On rds.tf we establish the base configuration for our module, sure we could just stick all the configs in here, but I want to reuse this module somewhere else, so we keep default values on variables.tf and set only references in the rds.tf file.

Notice how we have variables with default and others that are blank — this means that values with default set within rds/variables.tf may be overwritten by passing values on main.tf module declaration. I use this to easily setup on our module description, only changing what we need for each case.

Don’t forget to add to your repo root a database_credentials.tf file setting up user and password for the database.

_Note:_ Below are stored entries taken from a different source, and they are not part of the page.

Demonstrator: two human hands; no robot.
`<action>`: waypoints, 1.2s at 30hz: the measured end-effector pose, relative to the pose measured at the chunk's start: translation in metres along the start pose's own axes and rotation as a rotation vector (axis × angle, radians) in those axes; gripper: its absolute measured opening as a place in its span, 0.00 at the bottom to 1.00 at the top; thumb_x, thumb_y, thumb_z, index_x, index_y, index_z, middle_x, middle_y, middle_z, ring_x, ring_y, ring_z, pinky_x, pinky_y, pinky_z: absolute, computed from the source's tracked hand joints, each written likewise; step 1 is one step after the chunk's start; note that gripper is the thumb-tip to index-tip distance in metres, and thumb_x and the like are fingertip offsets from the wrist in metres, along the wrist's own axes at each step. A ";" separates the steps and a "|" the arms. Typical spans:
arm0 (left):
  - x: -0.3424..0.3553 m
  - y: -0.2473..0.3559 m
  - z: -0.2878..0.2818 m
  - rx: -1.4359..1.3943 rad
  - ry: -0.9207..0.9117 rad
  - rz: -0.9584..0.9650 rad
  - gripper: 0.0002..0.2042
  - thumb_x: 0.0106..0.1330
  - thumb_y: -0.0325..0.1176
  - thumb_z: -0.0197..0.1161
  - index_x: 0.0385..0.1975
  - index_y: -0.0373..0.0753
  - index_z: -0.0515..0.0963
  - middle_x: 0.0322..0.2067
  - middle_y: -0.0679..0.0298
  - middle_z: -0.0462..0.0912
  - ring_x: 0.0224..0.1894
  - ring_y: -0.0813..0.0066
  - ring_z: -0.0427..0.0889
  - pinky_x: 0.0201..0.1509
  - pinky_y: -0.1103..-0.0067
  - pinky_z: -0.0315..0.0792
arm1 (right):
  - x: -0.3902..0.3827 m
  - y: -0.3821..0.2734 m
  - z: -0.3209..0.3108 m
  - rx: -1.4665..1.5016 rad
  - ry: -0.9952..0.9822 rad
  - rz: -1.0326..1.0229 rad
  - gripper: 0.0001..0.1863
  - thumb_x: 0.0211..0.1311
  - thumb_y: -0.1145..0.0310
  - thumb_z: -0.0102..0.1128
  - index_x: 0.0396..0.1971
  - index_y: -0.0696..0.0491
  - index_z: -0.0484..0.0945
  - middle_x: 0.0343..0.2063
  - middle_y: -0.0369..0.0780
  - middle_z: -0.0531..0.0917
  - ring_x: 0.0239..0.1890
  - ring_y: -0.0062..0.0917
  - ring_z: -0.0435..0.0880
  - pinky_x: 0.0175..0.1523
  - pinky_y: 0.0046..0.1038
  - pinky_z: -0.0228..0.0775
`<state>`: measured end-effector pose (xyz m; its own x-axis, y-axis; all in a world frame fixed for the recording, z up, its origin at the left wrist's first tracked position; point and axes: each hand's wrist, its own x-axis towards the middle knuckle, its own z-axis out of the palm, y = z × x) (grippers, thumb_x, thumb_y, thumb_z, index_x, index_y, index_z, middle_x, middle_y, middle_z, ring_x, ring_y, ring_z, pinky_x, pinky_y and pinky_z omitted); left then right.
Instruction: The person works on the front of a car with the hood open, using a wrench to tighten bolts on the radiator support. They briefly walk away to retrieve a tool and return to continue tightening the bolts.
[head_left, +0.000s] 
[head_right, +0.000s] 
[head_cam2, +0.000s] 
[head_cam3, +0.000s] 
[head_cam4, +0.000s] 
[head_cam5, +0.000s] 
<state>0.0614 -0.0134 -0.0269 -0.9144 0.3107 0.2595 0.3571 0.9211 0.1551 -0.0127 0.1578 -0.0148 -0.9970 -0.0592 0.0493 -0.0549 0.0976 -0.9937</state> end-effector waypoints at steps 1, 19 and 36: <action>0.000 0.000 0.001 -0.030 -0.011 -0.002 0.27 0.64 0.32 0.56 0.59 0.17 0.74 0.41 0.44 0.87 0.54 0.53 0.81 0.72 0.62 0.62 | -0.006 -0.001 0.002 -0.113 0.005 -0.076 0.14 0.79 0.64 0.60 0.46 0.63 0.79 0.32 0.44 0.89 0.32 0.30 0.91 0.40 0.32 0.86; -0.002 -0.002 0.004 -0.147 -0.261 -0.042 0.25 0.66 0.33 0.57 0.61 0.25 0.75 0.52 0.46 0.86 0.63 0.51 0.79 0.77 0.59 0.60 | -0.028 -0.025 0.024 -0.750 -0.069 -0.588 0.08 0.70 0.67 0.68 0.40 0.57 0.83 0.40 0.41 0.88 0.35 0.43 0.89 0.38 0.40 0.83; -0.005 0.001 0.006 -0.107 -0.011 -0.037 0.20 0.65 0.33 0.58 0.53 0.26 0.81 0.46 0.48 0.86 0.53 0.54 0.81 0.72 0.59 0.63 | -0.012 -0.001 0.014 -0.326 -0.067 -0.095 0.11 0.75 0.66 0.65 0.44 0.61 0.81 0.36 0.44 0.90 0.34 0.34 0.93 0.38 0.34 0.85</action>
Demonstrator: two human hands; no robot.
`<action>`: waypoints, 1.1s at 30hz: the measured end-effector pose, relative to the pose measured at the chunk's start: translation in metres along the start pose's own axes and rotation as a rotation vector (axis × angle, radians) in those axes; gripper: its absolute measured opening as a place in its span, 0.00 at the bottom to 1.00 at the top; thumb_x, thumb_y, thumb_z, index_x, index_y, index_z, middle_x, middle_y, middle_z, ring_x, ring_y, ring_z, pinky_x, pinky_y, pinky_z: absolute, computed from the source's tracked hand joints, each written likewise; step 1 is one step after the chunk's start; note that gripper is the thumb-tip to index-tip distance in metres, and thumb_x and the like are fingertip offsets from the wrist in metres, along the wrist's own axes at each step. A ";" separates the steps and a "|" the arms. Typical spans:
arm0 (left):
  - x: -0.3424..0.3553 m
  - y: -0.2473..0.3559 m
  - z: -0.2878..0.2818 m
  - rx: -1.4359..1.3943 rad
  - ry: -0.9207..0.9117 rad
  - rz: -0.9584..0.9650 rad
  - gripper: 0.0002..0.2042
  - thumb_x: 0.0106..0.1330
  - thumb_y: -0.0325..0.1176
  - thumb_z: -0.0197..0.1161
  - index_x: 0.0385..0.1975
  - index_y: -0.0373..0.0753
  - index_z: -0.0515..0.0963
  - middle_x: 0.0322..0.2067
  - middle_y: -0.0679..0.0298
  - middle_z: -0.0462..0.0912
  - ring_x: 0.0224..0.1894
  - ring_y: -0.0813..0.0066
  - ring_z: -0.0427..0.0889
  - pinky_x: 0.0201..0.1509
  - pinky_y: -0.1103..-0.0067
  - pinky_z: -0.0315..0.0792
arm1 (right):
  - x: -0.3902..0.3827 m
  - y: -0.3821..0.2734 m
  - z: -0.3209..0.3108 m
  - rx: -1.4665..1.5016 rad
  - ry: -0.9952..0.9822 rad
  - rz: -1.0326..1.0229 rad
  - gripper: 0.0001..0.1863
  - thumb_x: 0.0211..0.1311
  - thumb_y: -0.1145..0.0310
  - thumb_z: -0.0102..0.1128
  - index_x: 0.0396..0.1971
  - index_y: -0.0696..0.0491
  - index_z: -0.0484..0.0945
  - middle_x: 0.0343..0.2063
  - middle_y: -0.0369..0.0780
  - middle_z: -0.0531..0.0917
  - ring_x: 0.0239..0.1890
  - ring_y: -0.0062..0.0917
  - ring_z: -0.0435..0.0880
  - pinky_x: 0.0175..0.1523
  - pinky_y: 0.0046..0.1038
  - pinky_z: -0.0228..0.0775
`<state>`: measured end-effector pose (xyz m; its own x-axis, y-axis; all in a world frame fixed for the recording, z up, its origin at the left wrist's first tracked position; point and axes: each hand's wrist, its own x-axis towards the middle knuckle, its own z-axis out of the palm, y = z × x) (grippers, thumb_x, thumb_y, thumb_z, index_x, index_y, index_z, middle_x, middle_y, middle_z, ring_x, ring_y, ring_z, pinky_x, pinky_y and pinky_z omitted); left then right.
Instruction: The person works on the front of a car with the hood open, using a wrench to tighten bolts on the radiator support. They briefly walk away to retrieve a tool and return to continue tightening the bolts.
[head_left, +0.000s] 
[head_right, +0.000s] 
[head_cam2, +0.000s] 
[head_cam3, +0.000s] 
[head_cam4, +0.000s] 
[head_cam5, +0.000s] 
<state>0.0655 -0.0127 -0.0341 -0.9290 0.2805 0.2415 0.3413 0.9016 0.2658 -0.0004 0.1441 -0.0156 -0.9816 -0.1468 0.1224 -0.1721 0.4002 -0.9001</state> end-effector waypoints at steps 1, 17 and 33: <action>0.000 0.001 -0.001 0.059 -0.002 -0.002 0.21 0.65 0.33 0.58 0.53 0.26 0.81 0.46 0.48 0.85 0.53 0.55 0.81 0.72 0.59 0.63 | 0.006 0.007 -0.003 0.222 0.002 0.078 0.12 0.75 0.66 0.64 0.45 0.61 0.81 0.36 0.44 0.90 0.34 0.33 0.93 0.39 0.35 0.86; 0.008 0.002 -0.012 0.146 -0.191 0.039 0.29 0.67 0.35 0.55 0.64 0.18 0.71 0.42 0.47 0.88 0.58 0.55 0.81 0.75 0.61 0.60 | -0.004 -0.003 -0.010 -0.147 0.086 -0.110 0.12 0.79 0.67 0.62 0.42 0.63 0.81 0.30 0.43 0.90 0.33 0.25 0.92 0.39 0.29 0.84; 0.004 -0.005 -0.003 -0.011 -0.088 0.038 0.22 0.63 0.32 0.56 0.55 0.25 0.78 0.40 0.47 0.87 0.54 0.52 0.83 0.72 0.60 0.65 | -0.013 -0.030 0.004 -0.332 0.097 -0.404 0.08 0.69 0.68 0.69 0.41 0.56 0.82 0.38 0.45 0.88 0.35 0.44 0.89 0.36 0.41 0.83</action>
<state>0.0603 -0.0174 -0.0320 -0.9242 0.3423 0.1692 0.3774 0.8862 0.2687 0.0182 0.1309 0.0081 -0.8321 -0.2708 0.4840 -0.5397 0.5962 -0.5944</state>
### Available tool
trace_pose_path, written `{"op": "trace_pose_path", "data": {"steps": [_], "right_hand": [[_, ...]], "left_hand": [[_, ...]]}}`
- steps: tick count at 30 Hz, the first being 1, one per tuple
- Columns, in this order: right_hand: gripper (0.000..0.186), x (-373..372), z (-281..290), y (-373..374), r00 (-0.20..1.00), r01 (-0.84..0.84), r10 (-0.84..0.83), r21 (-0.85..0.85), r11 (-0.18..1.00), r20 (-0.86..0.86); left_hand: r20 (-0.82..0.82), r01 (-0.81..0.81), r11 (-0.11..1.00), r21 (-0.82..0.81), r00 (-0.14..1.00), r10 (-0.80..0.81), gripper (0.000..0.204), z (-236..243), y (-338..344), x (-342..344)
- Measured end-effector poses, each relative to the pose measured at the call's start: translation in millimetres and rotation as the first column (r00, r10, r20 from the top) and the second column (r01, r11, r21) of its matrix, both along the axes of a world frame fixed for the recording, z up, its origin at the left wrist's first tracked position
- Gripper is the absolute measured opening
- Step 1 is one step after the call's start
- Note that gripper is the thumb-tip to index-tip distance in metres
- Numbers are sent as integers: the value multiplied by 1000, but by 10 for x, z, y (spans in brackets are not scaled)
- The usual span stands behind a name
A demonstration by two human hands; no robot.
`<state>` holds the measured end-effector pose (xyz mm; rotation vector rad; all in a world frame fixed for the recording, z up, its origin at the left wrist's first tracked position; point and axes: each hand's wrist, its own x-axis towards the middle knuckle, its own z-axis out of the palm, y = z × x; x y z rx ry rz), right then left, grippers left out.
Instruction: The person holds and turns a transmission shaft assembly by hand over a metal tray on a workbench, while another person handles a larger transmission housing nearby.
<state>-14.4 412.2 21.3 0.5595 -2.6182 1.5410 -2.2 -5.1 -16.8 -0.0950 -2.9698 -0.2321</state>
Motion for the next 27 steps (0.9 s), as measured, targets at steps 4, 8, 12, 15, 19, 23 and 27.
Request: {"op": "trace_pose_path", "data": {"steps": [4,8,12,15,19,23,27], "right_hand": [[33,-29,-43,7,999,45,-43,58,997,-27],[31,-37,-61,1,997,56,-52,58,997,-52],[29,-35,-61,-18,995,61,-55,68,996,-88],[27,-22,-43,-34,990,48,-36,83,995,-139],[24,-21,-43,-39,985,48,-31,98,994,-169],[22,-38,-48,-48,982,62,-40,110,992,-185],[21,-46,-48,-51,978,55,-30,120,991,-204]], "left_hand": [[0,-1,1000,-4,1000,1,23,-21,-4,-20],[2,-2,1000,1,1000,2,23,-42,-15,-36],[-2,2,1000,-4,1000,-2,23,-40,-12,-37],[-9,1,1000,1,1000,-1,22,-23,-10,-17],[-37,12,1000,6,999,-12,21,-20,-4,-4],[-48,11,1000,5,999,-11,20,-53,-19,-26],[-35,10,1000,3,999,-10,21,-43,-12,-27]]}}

This is our database configuration, we can plan && apply it to our provider to watch it running. I won’t bother with those steps here. There’s more to see.

Accelerating

Cloud is about provisioning and scalability — our applications desperately need that. We need to grow and contract as demand arises, to better apply our resources and to provide reliable services. One instance is not what we need for that, we need a structure that can scale and provide a single endpoint for users.

I’ll cut some steps that we already seen on the first part. Let’s first get the single endpoint set up.

ELB — Elastic Load Balancer

Create the module on main.tf, create a new folder with the module configuration (elb/elb.tf) and a elb/variables.tf file. We will hold the configuration on the repo root variables.tf file — snippets below.

This will be a classic ELB that redirects the traffic from the ELB endpont on port 80 to port 8080. It will also check for instances and only redirect for those that pass the health check.

If you’d like more about session persistence, https on ELB, follow me, I’ll dedicate a post on this topic in a few weeks.

ASG — Auto Scaling Groups

On AWS we use ASGs for this, being able to deploy multiple instances of an application/system to attend demand. Transforming our instance configuration into a launch configuration should be easy.

Pointing out two things here:

  1. We use the module.load_balancer.elb_name to pass to our ASG variable load_balancer the ELB name we’ve configured before, but when used in the ASG configuration, we declare it as a single member of the array load_balancers argument requires.
  2. I’ve changed the file name that described our single instance. When you plan this configuration, Terraform will warn you about it’s destruction.

That’s it, update your files, get && plan && apply it once again — This is where we stand.

Now you just have to use a strategy to deploy your application to all nodes (Chef, puppet, create your own AMI with Packer, use provisioning…).

Hopefully now you can expand your infra faster, and chill out more.

What’s next?

So now we have infra for scalable applications with database and a load balancer to manage all connections — but wait, there’s more!

  • EFS — we might need to use a scalable shared file system, if our application uses any resources stored in files.
  • SSL Certificates — to enable https we need a certificate entry on ACM. We’ll see to that too.
  • Sessions — Users might be annoyed by being disconnected every time our ELB sends them to another node. Let’s configure some session stickiness.
  • Create ASG scale automation — to enable the own ASG to grow or shrink on demand.
  • Using remote modules — Create repos for preconfigured/configurable modules on assets that you use frequently.

We have 4 modules, separated by assets we’ve created. There are some that create modules for environments (QA, Staging, Production) — Imagine if we could create this whole infra as a module…

There is a universe of things we can expand here. And we’ve just used AWS provider so far. I’ll keep looking into it, and if you tried Terraform yourself, I’m sure you’ll be doing just the same.